Il settore industriale italiano nel campo sicurezza e difesa è un settore ad alta tecnologia e ad alta innovazione, di rilevante importanza per lo sviluppo economico e industriale di questo Paese. Finmeccanica, la più grande delle industrie italiane del settore, la seconda più grande azienda industriale italiana ed una tra le grandi industrie della sicurezza e della difesa a livello globale, impiega circa 70.000 unità lavorative e ha un fatturato di oltre 16-17 miliardi di euro all’anno.

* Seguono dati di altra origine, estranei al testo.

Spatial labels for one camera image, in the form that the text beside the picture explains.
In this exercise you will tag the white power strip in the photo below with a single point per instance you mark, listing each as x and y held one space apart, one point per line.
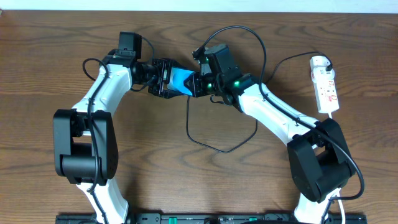
325 90

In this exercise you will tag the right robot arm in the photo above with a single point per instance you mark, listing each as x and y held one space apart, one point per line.
319 158

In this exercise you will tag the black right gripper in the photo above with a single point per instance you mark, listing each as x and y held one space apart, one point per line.
198 84

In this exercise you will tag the white USB charger adapter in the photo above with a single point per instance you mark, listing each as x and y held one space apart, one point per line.
321 61

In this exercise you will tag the blue screen Galaxy smartphone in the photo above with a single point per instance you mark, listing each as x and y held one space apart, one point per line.
178 76

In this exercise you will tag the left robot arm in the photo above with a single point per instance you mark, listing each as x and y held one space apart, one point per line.
85 146

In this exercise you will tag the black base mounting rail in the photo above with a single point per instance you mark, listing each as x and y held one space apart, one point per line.
156 218

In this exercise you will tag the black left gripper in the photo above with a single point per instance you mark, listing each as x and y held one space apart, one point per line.
163 78

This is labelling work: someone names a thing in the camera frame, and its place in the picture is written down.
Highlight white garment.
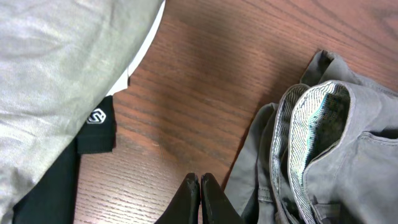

Di questo fatturato, l’80 per cento – ripeto, l’80 per cento – viene dal settore sicurezza e difesa. Questa realtà tecnologica e industriale, importantissima anche per l’occupazione e la crescita a cui contribuisce, deve essere sostenuta con investimenti appropriati e collaborazioni internazionali importanti, in particolare nel quadro europeo.

Signor Presidente, onorevoli senatori, nel concludere ringrazio il Senato della Repubblica per aver voluto esaminare questa riforma strutturale, importante obiettivo del Governo. Però il fattore tempo è decisivo. La legislatura si avvia al termine e il percorso di questa legge delega prevede, dopo il Senato, il passaggio alla Camera. Ne auspico, quindi, una rapida approvazione.

Quando voterete, indipendentemente da quello che ho detto, senatori, so che lo farete seguendo il vostro libero giudizio e la vostra libera coscienza. Nel farlo, vi chiedo di pensare per un momento a tutte quelle donne e a tutti quegli uomini che, con senso del dovere, abnegazione, professionalità, generosità e umanità, spesso in situazioni difficili e, talvolta, con il sacrificio della vita, onorano il nostro Paese e garantiscono la nostra sicurezza. Loro – non io – meritano la vostra attenzione al momento del voto. Loro meritano che il vostro voto sappia assicurare un futuro di operatività al nostro strumento militare nel contesto europeo e atlantico. Naturalmente sono pronto ad esaminare, con spirito costruttivo, gli emendamenti che dovessero essere presentati in quest’Aula.

Vi ringrazio e mi scuso per il lungo tempo che ho utilizzato, ma mi sembrava indispensabile.